Home/Config/API Key
API Key Setup

API key setup is where many CodeWhale sessions succeed or fail before any mode or tool detail even matters

Once the binary works, the next hard boundary is provider authentication. API key mistakes often look like install or runtime issues, but they belong to a narrower layer: whether the right credential is present in the right place for the provider you actually chose.

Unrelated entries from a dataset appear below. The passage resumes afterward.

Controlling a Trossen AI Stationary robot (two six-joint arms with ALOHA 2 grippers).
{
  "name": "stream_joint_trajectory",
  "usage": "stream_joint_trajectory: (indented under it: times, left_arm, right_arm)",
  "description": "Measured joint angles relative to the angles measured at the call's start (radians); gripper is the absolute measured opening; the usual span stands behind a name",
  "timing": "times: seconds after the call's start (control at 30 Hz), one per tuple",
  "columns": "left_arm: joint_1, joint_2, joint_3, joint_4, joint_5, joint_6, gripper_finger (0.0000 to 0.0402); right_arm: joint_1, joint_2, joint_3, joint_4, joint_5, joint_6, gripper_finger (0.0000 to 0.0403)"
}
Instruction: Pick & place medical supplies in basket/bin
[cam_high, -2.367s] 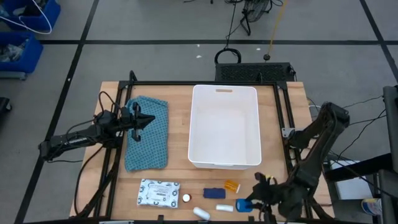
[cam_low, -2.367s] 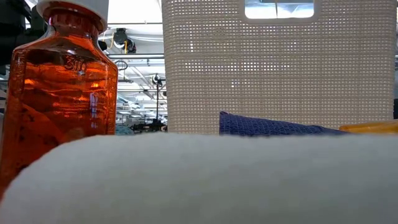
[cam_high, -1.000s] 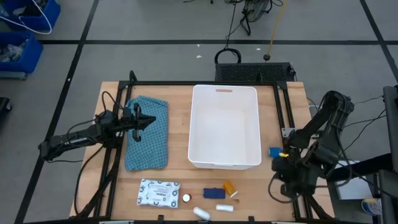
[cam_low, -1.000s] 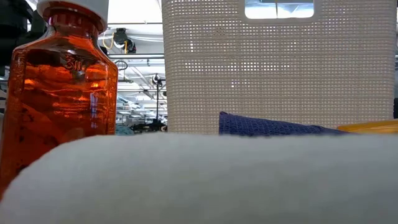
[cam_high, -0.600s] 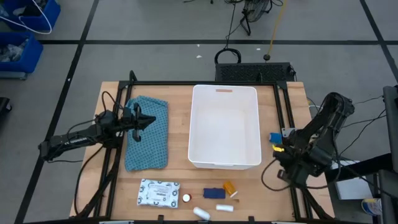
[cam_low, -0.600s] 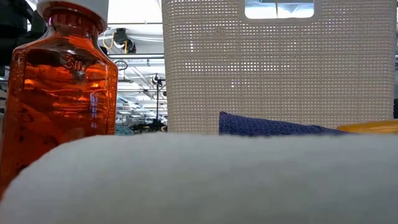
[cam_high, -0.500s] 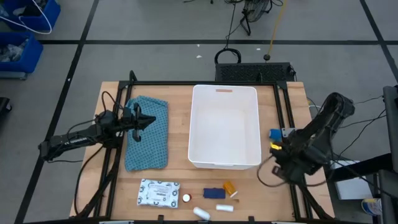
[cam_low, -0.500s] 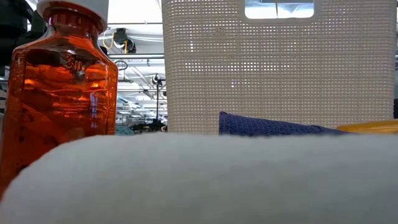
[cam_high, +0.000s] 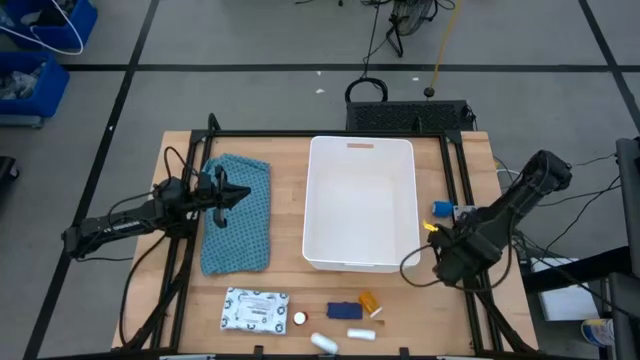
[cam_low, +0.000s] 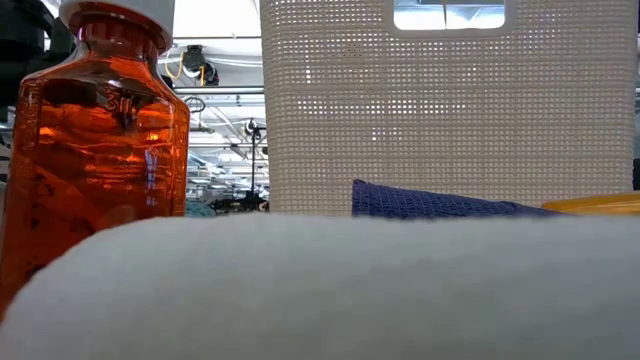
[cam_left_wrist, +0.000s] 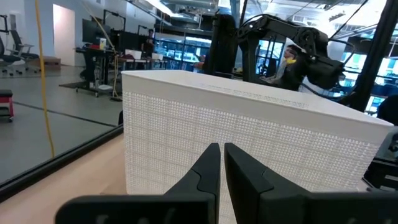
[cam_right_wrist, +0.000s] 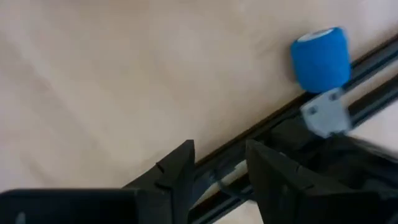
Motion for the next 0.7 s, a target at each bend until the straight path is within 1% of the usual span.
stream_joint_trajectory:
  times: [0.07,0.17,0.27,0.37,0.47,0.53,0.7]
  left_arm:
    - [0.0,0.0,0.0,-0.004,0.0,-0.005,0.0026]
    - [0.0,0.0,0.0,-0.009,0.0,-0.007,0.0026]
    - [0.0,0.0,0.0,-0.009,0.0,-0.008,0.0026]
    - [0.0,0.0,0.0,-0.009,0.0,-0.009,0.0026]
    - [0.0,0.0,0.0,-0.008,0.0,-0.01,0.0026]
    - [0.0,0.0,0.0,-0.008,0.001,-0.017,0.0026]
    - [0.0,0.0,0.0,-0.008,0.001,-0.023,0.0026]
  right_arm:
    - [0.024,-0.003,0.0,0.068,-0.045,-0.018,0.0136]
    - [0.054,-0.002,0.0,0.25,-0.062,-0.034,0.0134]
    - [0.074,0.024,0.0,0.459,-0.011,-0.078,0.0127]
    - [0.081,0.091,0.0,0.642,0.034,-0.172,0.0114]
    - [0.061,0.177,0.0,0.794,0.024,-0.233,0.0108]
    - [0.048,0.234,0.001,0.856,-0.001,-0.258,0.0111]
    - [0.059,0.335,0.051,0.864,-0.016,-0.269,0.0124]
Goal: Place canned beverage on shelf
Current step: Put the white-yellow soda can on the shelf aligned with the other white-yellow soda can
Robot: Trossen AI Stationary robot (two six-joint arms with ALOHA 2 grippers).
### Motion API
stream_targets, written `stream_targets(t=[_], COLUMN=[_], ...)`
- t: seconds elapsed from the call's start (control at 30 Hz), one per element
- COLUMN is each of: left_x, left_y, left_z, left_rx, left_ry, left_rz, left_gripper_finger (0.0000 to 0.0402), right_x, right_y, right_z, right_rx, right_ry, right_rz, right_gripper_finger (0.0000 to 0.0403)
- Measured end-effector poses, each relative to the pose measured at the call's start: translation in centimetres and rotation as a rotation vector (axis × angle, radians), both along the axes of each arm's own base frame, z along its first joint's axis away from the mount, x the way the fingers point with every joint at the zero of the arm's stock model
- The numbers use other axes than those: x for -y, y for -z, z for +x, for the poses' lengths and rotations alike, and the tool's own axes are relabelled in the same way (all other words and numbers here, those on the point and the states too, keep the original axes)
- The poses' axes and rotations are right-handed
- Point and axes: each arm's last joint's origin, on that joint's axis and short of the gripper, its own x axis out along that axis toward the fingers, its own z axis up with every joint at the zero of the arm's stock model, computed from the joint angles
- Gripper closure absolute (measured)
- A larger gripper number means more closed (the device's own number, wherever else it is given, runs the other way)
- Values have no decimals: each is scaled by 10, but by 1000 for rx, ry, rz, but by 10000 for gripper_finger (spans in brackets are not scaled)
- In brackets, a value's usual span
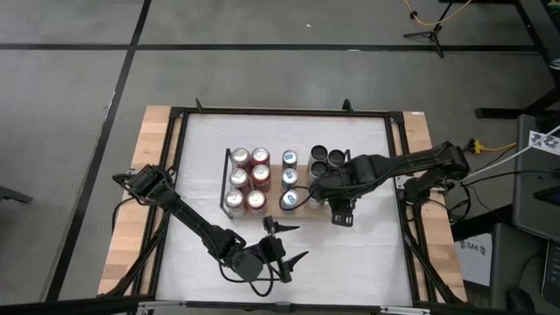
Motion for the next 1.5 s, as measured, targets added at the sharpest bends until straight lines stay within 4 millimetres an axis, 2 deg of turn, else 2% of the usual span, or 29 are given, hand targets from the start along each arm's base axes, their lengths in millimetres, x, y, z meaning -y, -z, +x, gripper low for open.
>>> stream_targets(t=[0.2,0.5,0.93,1.5], left_x=[0,0,0,0], left_y=[0,0,0,0], left_z=[0,0,0,0], left_rx=[0,0,0,0], left_ry=[0,0,0,0], left_rz=[0,0,0,0], left_gripper_finger=[63,63,63,63], right_x=[-2,-2,-1,0], right_y=[10,10,10,6], right_z=[7,8,8,5], right_rx=[-36,-39,-24,-34], right_ry=[-2,-2,1,1], right_rz=[-8,-9,-52,-46], right_gripper_finger=[150,149,94,91])
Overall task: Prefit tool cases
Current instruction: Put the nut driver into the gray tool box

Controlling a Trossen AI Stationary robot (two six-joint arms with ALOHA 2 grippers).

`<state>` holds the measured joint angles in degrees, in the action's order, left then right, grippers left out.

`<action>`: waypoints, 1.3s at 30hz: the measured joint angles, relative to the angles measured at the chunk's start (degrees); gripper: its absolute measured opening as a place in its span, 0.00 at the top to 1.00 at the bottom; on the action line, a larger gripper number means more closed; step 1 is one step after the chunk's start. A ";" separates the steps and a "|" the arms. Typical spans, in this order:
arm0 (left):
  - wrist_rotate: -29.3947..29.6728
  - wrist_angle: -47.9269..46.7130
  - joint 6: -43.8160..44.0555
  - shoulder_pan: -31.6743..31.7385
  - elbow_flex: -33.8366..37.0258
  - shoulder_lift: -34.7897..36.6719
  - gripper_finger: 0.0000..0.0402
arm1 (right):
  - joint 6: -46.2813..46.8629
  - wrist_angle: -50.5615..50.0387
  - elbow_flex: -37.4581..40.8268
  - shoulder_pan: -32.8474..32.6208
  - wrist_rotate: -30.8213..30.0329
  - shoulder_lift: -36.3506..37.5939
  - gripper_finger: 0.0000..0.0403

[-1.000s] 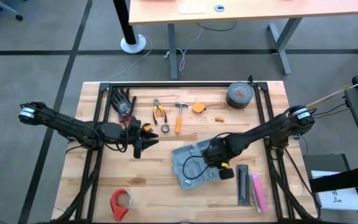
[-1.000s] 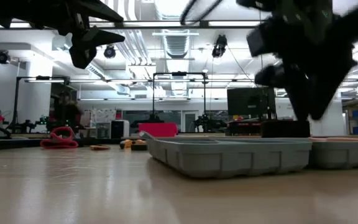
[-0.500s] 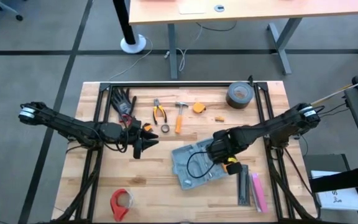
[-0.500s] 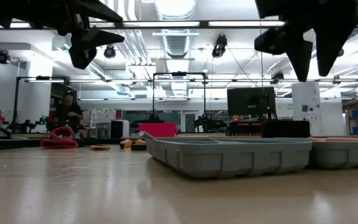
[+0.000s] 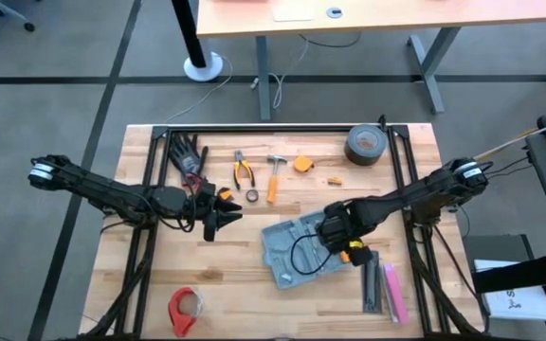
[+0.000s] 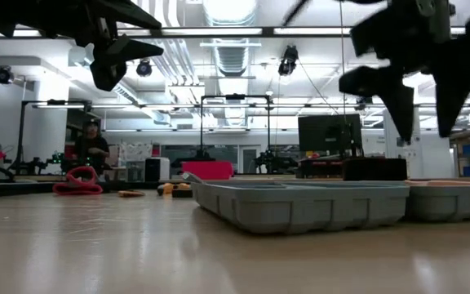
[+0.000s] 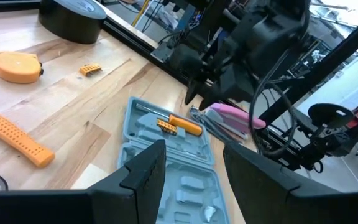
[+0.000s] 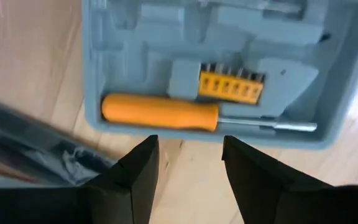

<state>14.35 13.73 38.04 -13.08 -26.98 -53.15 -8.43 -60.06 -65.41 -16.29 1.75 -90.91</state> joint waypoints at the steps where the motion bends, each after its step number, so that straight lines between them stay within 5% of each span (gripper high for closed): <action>1: 0.00 0.01 0.01 0.00 0.00 0.00 0.58 | -0.34 0.15 0.64 0.06 0.05 0.00 0.60; 14: -0.37 -0.02 3.02 -0.17 0.00 0.04 0.58 | -3.19 22.73 18.17 1.48 5.30 -0.18 0.68; 27: -2.39 -0.16 3.00 -0.22 0.00 0.04 0.58 | -1.77 8.53 5.36 1.65 0.17 0.85 0.76; 39: -3.45 -1.09 3.48 -1.14 0.00 -2.26 0.58 | 12.23 3.29 11.68 2.00 -0.44 1.88 0.79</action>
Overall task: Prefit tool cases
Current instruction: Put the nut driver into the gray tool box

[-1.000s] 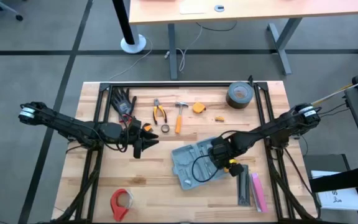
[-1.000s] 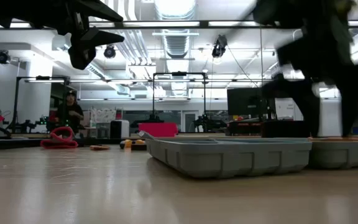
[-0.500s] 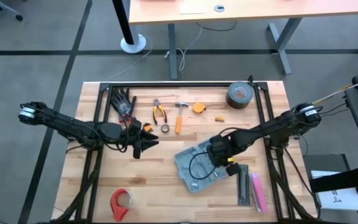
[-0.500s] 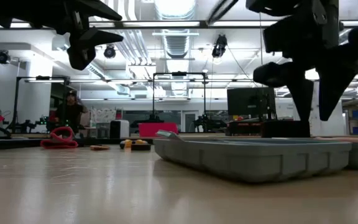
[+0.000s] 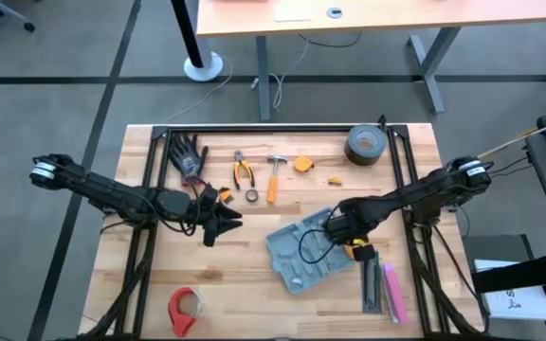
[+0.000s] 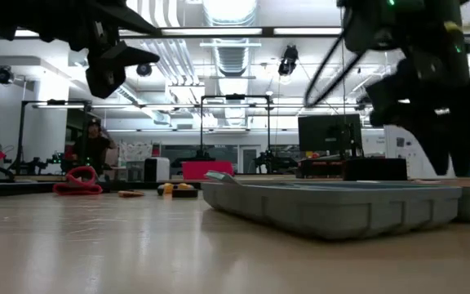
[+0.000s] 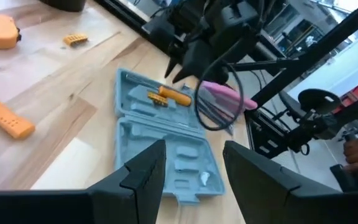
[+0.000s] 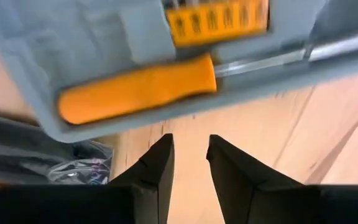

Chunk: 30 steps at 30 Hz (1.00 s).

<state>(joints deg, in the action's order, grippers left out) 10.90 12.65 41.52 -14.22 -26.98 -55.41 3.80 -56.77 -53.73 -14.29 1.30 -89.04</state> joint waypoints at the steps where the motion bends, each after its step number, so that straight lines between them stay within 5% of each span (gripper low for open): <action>1: 0.02 -0.24 0.04 -0.06 0.00 -0.18 0.58 | 1.27 0.32 0.89 -0.01 -0.01 0.00 0.80; 13: -1.63 -0.12 1.07 -0.48 0.00 -0.60 0.58 | 12.07 11.67 4.19 -4.12 6.84 -0.63 0.85; 30: -7.41 -0.62 1.48 -1.36 0.00 -0.60 0.58 | 19.68 15.67 -6.37 -10.35 7.58 -10.53 0.87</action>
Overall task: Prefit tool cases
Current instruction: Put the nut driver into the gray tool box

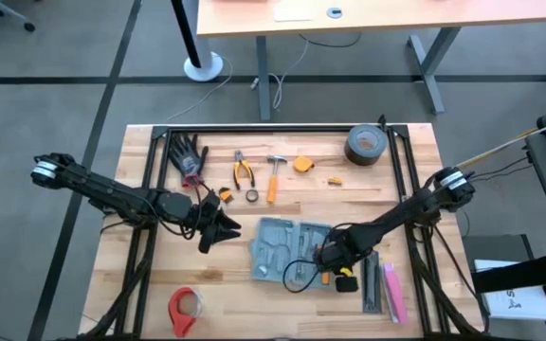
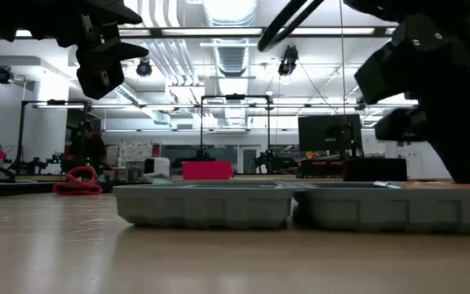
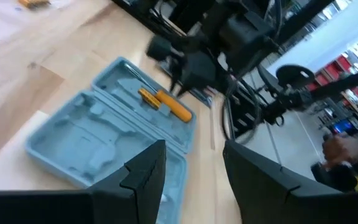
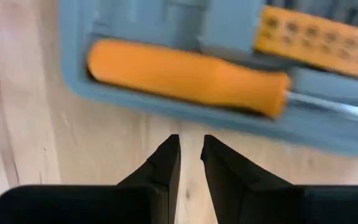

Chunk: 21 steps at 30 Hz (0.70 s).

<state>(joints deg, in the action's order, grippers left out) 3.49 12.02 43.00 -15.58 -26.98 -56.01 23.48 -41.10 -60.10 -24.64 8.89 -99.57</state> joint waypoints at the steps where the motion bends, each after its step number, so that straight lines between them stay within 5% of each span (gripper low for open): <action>1: -0.10 -0.13 0.13 -0.26 0.00 0.00 0.58 | 0.73 -1.49 -0.73 0.02 -0.45 0.03 0.87; 8: -0.17 -0.28 0.17 -1.28 0.00 0.00 0.58 | 7.03 -3.14 -5.23 0.05 -5.50 1.77 0.86; 21: -0.14 -1.08 -1.76 -1.30 0.00 0.00 0.58 | 5.36 -3.08 -2.40 4.17 -7.45 1.20 0.63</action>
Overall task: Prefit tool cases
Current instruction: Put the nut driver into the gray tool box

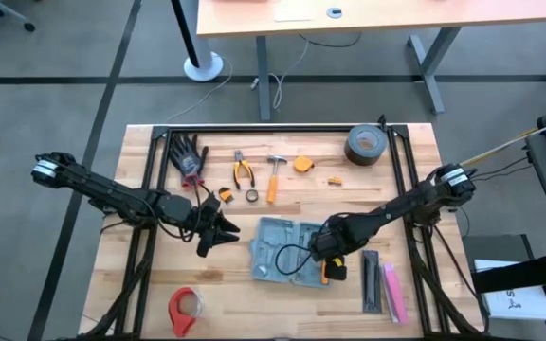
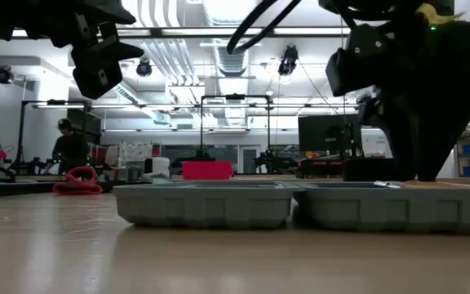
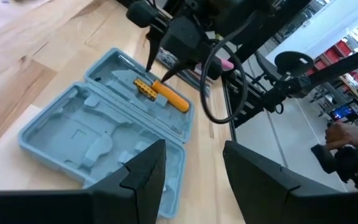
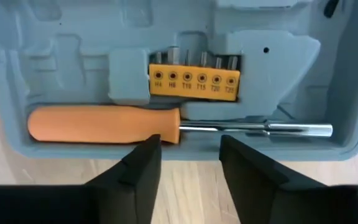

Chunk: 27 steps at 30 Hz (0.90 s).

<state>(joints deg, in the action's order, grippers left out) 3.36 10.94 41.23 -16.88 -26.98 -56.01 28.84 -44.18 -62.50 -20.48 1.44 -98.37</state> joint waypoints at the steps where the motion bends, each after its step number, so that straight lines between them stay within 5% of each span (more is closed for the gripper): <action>1: 0.00 0.00 0.00 0.00 0.00 0.00 0.58 | -0.25 0.15 0.00 0.01 0.03 0.00 0.61; 27: 0.02 -1.23 0.22 -0.13 0.00 0.00 0.58 | 0.13 7.06 0.71 0.60 6.56 -5.21 0.57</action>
<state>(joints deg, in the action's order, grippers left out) 3.38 9.71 41.45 -17.02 -26.98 -56.01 28.97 -37.12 -61.79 -19.88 7.99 -103.58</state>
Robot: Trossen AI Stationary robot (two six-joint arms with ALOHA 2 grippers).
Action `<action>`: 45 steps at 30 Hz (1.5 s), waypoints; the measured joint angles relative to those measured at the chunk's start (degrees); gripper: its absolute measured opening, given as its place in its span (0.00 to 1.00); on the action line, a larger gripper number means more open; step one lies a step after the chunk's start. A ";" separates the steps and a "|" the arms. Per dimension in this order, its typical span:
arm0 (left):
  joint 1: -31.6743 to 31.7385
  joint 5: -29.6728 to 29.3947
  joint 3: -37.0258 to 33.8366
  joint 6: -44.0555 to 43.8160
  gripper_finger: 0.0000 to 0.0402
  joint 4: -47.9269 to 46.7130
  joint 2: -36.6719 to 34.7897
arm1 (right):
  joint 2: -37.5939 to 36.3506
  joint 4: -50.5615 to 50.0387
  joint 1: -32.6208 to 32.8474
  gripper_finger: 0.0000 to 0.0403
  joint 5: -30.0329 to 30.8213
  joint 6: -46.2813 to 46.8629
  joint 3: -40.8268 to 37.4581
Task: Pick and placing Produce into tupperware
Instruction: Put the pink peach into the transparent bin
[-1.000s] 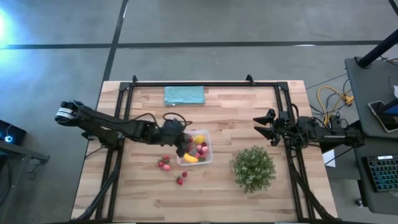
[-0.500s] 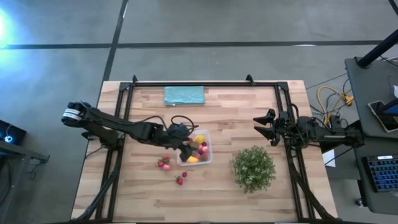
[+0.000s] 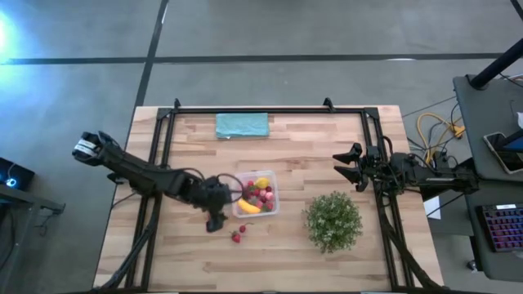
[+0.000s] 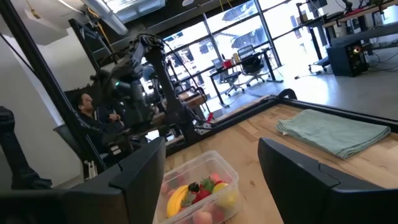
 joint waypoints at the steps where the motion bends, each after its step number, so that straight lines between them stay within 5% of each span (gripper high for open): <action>1: -1.12 -0.56 -0.32 -0.01 0.70 0.08 0.00 | 0.00 0.00 0.00 0.62 0.00 0.00 0.00; 11: -11.74 -16.70 -2.67 -1.09 0.70 0.53 0.13 | 0.02 0.00 0.00 0.61 0.00 0.00 0.00; 33: -14.28 -26.43 -16.38 -6.42 0.70 21.45 2.86 | 0.02 0.02 0.00 0.62 0.00 0.00 0.00; 45: -11.83 -26.43 -18.92 0.93 0.70 30.08 2.86 | 0.00 0.02 0.00 0.62 0.00 0.00 0.00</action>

Site detail pageSet Up the CodeWhale API Key (DeepSeek TUI Guide)Config

Questions this page should answer fast

  • Where should the API key live: file, environment variable, or provider block?
  • How do you tell a missing key apart from a wrong provider selection?
  • Which checks prove auth is the real failure layer?

What to verify next

  • Confirm the key belongs to the provider configured in CodeWhale.
  • Check for typos, empty values, and shell profile drift.
  • If auth works but behavior is odd, move into provider setup or config file checks next.

Common mistakes

  • Setting a key for one provider while the config points at another.
  • Leaving multiple shells with different exported credentials.
  • Assuming an auth error means the binary install is broken.

Recommended reading order

Move through the page by workflow need first, then branch into adjacent detail pages or hubs.

Step 1

Confirm the provider first

Before touching a key, verify which provider path your current config actually expects.

Step 2

Place one source of truth

Use one clear credential source first so you can test without wondering whether file and environment values disagree.

Step 3

Run a minimal live request

Validate with the simplest request path you can, before layering modes, MCP, or other advanced behavior on top.

Use-it-now examples

Start from working examples first, then adjust the details.

Environment-first auth check

Keep the first pass simple: one credential source, one shell, one live request path.

export DEEPSEEK_API_KEY="your-key-here"
deepseek

Before you blame the key

Confirm the shell really sees the value you think it sees before editing more config.

echo "$DEEPSEEK_API_KEY"
codewhale --version

Common failure branches

Work out which layer failed first instead of treating every problem as the same.

The app opens but the first request fails

That usually means the credential is missing, empty, or tied to the wrong provider path. Check provider setup before touching modes or MCP.

It works in one shell but fails in another

You probably have shell-specific exports or stale profile values. Compare environment variables before changing the key again.

When to leave this page

Once the route is clear, leave this page quickly. Install pages should hand you into config, config pages should send you into provider or troubleshooting, and MCP or mode pages should send you back into live workflow decisions. A detail page is valuable because it narrows the problem, not because you stay on it forever.